The telehealth industry is still evolving and becoming increasingly competitive
The merger of Grand Rounds and Doctor On Demand could not come at a better time for them as it mirrors the volcanic growth and emerging rivalries in the telehealth sector. Numerous healthcare industry stakeholders are investing in telehealth enterprises.
In 2019 healthcare industry conglomerate UnitedHealth Group (NYSE: UNH) acquired Vivify Health, a remote patient monitoring and telehealth enterprise, in late 2019. In the middle of 2020, telehealth and patient monitoring enterprise Teladoc (NYSE: TDOC) acquired Livongo for $18.5 billion.
Apple (NASDAQ: AAPL) formed a virtual healthcare technology partnership with the Veterans Administration (VA) late in 2020. Early in 2021, managed care organization and pharmacy benefits management giant Cigna (NYSE: CI) acquired telehealth leader MDLive.
Just recently, Amazon’s (NASDAQ: AMZN) internal employee healthcare business unit Amazon Care introduced a national telehealth and in-person care program for its employees, their dependents plus outside companies that it plans to roll out this summer.
This is a list of leading telehealth and teletherapy companies:
- Doctor on Demand
- Grand Rounds
- K Health
- LiveHealth Online
- Vida Health
- Vivify Health
New telehealth enterprises and business models are continuing to emerge worldwide.

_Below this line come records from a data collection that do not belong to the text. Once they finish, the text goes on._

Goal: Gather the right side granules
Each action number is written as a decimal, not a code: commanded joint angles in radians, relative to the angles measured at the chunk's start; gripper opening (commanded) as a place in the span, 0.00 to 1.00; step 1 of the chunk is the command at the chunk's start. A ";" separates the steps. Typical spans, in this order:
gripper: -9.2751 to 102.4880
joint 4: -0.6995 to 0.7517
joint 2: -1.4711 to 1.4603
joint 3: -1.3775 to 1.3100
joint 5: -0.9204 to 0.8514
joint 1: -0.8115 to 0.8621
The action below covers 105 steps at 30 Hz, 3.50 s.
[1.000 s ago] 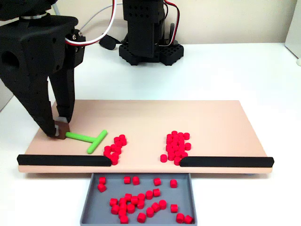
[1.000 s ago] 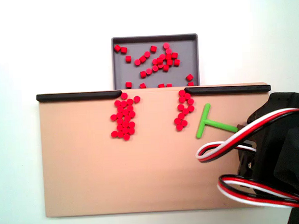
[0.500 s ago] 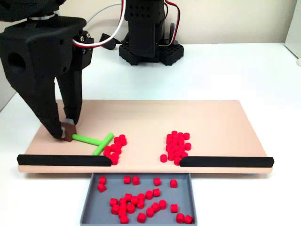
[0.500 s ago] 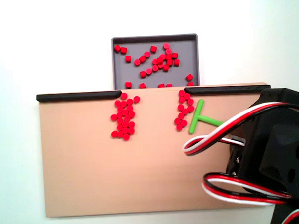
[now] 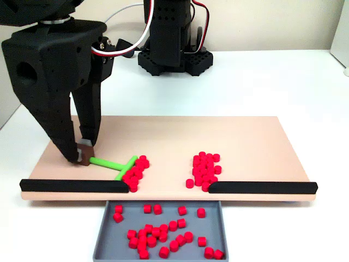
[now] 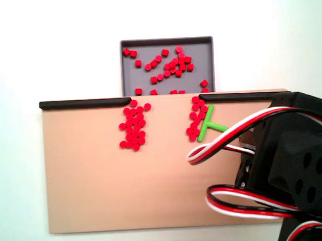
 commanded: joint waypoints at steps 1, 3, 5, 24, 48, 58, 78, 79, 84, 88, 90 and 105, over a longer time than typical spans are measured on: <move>0.08 0.012 0.012 -0.011 0.012 -0.012; 0.08 0.014 0.015 -0.009 0.012 -0.012; 0.08 0.014 0.015 -0.009 0.012 -0.014; 0.08 0.015 0.018 -0.006 0.029 -0.038; 0.08 0.015 0.043 0.025 0.071 -0.077; 0.08 0.015 0.044 0.025 0.091 -0.087; 0.08 0.015 0.110 0.025 0.089 -0.061; 0.08 0.017 0.124 0.025 0.089 -0.054; 0.08 0.021 0.190 0.025 0.135 -0.023; 0.08 0.061 0.273 0.026 0.342 -0.031; 0.08 0.063 0.354 0.084 0.540 -0.048; 0.08 0.061 0.834 0.594 1.555 -0.301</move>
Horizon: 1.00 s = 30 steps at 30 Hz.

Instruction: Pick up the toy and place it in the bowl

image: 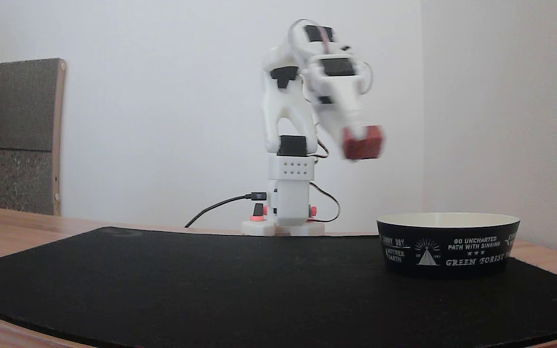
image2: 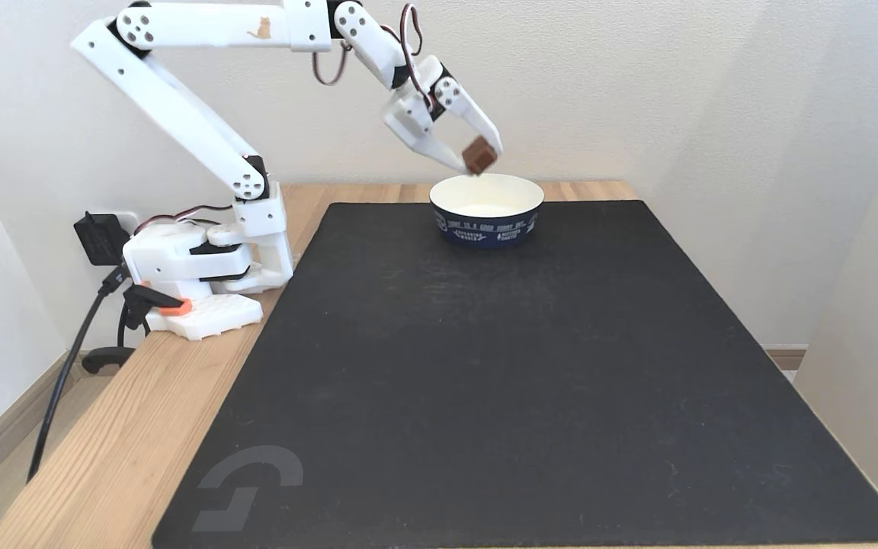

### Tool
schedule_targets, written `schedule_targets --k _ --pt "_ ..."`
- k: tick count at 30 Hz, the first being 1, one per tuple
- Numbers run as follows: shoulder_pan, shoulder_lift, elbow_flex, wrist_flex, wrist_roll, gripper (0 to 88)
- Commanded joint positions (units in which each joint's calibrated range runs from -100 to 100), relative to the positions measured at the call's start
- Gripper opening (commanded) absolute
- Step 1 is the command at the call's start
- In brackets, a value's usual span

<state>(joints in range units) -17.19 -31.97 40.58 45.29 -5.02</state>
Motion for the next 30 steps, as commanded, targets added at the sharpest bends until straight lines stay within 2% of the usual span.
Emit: schedule_targets --k 1,5,7,9,10,16,18,21,22,23,26,30 --pt "-2.93 2.17 4.89 -20.40 5.07 2.4" --pt "-3.85 7.50 9.94 -37.33 6.90 2.8" --pt "-3.85 8.67 10.39 -36.83 6.79 7.1" --pt "-3.93 9.17 10.84 -34.88 6.53 17.3" --pt "-3.93 9.17 11.11 -32.51 6.38 26.3" --pt "-3.35 8.34 11.29 -32.17 6.32 28.6" --pt "-3.10 8.26 11.20 -32.25 6.32 27.8" --pt "0.25 3.34 12.11 -31.83 6.32 3.3" --pt "1.59 0.75 13.37 -31.83 6.32 0.0" --pt "3.09 -2.25 15.26 -31.83 6.32 3.3" --pt "7.36 -15.92 26.89 -31.83 6.27 1.9" --pt "8.45 -34.51 46.72 -30.98 5.33 2.2"
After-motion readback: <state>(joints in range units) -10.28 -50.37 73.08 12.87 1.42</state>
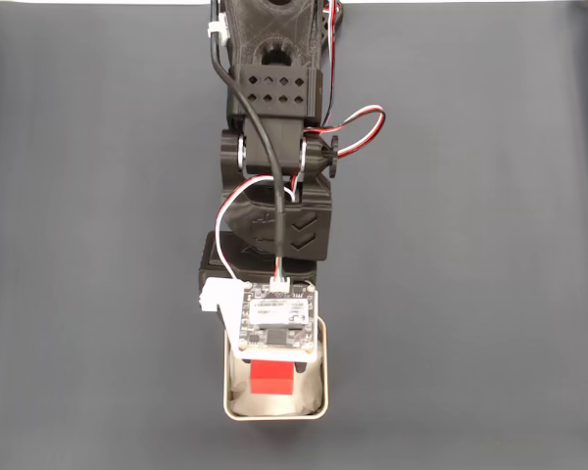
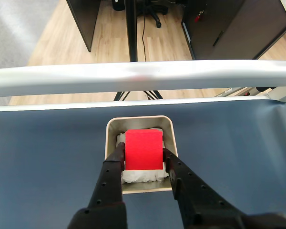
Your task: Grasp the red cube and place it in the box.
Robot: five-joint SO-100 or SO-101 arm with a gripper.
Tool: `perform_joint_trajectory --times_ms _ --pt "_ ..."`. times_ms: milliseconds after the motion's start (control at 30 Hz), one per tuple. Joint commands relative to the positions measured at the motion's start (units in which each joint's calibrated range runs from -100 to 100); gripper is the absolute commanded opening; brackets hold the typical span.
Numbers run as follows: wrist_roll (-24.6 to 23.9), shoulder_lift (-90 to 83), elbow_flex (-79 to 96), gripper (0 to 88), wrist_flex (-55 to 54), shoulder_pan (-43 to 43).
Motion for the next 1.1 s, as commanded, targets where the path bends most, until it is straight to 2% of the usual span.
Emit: perform_joint_trajectory --times_ms 0,267,300,433,600,1067 --pt "0.29 -0.66 -1.72 11.4 -1.27 0.69" --pt "0.34 -0.66 -1.72 12.2 -1.60 0.69" --pt "0.34 -0.66 -1.72 14.7 -1.68 0.69" --pt "1.17 -0.66 -1.63 39.6 -1.85 0.62" --pt "1.12 -1.09 -1.63 52.5 -2.42 0.69" --pt "1.03 -0.92 -1.63 56.9 -3.73 0.62"
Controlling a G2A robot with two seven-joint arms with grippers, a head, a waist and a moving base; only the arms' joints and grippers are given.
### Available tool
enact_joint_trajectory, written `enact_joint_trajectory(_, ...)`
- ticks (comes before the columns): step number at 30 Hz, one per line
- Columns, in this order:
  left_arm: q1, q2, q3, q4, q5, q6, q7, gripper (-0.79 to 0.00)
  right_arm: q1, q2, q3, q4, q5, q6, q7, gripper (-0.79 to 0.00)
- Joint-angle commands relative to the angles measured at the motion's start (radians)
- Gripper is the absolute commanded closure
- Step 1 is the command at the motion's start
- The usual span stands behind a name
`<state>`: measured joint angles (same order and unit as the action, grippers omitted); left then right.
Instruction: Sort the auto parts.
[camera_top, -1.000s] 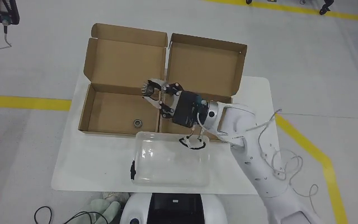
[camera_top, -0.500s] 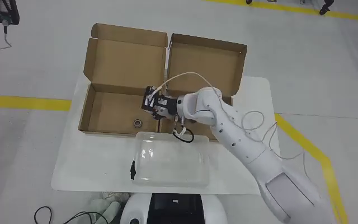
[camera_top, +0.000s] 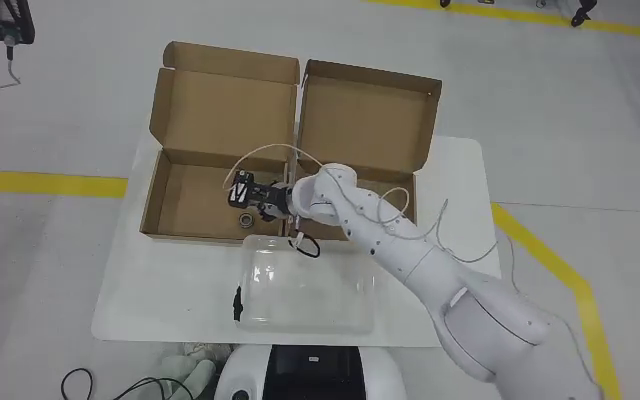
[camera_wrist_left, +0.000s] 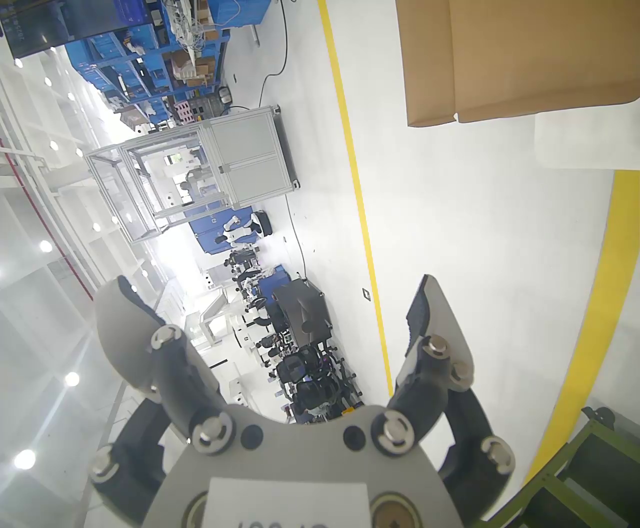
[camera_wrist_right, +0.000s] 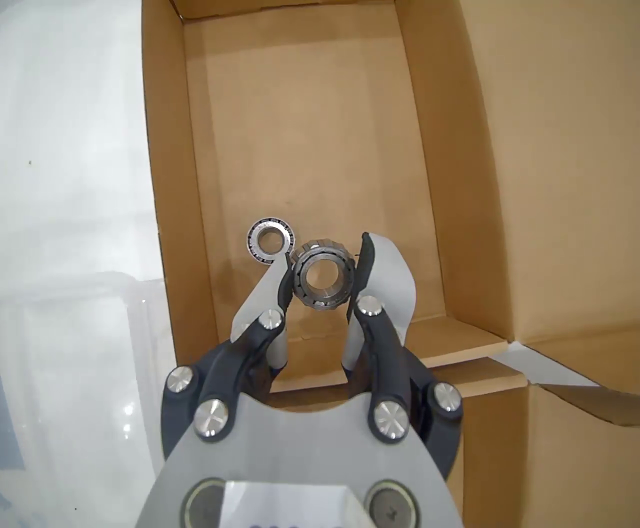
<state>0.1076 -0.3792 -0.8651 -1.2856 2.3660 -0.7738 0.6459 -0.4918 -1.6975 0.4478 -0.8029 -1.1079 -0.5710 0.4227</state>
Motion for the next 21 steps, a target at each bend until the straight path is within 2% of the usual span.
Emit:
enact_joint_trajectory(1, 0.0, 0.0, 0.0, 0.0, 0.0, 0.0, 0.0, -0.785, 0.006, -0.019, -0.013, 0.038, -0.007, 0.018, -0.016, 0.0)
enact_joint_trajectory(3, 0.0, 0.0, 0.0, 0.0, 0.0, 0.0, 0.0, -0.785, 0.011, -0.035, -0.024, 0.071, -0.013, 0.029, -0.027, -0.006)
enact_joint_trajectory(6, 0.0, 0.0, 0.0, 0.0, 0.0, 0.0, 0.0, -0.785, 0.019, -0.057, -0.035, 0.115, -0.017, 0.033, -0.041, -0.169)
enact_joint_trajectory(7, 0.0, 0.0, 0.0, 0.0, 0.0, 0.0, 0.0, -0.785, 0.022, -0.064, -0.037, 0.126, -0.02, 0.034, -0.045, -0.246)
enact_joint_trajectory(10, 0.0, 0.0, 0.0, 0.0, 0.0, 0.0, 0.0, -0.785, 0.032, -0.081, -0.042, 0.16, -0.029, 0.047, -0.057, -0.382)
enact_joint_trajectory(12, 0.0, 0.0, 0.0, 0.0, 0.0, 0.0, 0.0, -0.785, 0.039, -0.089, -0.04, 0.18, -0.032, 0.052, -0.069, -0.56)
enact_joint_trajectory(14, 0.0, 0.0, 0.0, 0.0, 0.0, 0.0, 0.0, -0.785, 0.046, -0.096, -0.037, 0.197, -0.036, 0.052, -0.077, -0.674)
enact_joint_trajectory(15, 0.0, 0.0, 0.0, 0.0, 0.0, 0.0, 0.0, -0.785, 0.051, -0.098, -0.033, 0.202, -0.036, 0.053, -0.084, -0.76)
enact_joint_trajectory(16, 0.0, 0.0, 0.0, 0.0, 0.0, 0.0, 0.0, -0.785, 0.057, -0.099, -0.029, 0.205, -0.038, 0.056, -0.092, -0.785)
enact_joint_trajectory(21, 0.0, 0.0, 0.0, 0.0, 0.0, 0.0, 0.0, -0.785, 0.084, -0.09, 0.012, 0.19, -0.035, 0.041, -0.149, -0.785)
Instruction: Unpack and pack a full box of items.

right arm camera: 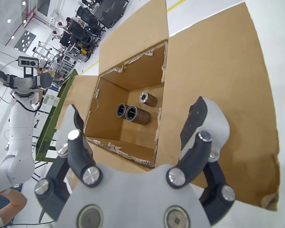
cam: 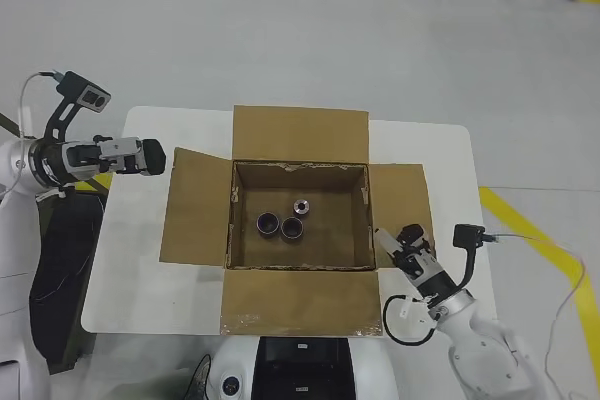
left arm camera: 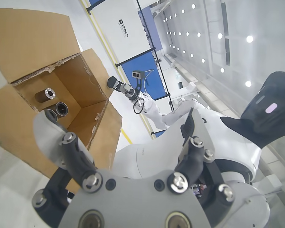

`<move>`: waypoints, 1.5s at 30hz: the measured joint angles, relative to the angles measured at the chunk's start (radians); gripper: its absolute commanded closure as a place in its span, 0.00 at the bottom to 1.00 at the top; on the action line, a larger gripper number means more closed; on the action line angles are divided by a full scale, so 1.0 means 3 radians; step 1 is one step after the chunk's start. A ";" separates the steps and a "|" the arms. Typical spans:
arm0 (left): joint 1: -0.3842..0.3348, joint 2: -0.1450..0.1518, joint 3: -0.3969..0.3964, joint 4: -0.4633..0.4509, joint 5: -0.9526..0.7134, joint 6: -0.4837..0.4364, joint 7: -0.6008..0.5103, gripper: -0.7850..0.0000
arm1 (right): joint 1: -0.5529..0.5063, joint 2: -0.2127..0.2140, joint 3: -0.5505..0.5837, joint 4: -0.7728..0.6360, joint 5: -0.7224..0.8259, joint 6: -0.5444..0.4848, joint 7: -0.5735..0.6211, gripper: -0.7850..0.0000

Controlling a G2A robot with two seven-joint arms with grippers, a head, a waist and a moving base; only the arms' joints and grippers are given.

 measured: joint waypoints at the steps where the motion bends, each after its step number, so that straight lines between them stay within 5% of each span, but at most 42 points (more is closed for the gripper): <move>1: -0.0028 0.0014 0.0024 0.0083 -0.0002 -0.0012 0.0000 0.00 | 0.0010 0.0001 0.0006 -0.0050 -0.0042 0.0001 0.0017 0.00; 12: -0.0201 0.0163 0.0261 0.0489 0.0045 -0.0094 0.0000 0.00 | 0.0347 -0.0015 -0.0237 -0.0222 -0.0308 -0.0008 0.0353 0.00; 31: -0.0202 0.0165 0.0262 0.0492 0.0044 -0.0095 0.0000 0.00 | 0.1771 -0.0190 -0.1359 0.0350 -0.0758 0.0510 0.1441 0.00; 45: -0.0202 0.0165 0.0262 0.0492 0.0044 -0.0095 0.0000 0.00 | 0.1864 -0.0204 -0.1395 0.0372 -0.0794 0.0565 0.1543 0.00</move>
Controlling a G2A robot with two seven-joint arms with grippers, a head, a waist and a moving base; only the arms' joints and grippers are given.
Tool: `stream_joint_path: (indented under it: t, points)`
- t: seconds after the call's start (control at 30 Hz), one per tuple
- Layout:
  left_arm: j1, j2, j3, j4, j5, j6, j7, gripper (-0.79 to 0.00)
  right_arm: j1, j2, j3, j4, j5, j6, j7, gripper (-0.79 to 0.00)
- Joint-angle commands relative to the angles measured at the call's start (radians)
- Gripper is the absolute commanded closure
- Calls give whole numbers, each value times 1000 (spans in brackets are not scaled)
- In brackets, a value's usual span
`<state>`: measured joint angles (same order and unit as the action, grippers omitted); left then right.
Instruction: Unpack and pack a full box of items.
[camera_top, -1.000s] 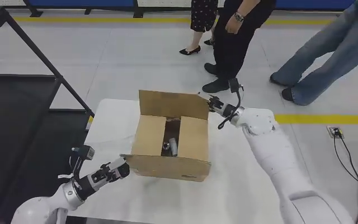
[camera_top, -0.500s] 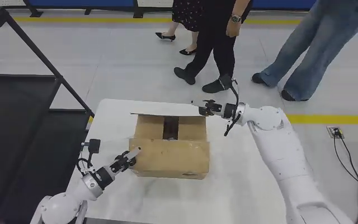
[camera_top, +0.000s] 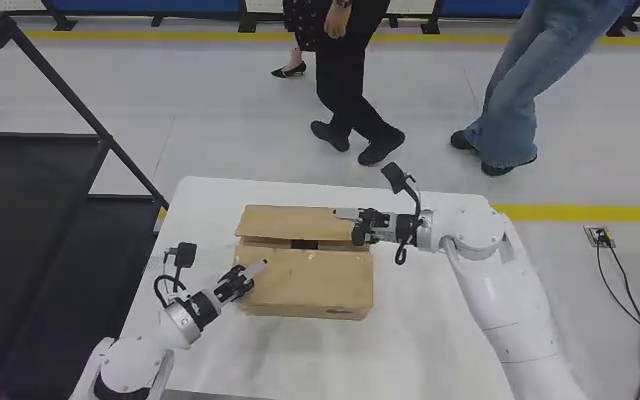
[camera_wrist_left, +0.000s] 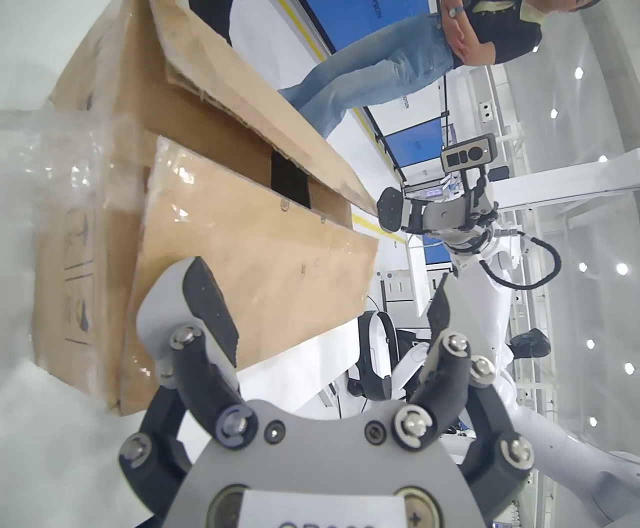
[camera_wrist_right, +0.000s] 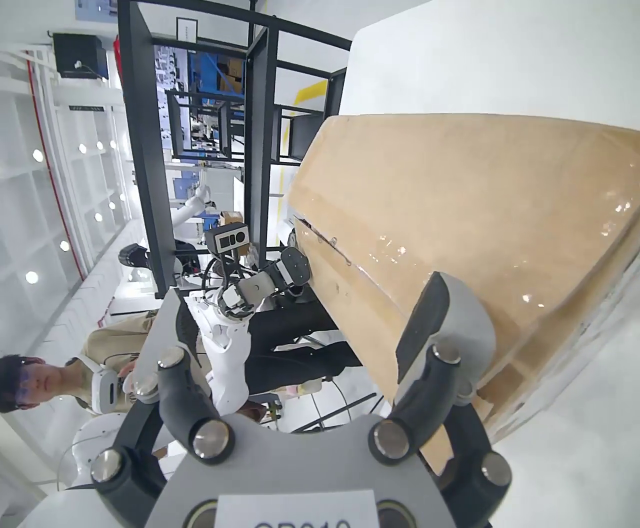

Each of the companies has its own innovative approach and is uniquely positioned. The integration of Grand Rounds and Doctor On Demand offers a wide bandwidth of care, benefits support and technology assets that will make them a robust contender in the telehealth industry.
2021 promises to be a breakthrough year for Grand Rounds and Doctor On Demand
The combination of the two companies will enable them to expand existing revenue streams and develop new ones as they integrate their clinical, commercial and digital technology units. The new business model positions them to drive clinical innovation for medical and behavioral care patients while creating value for their clients.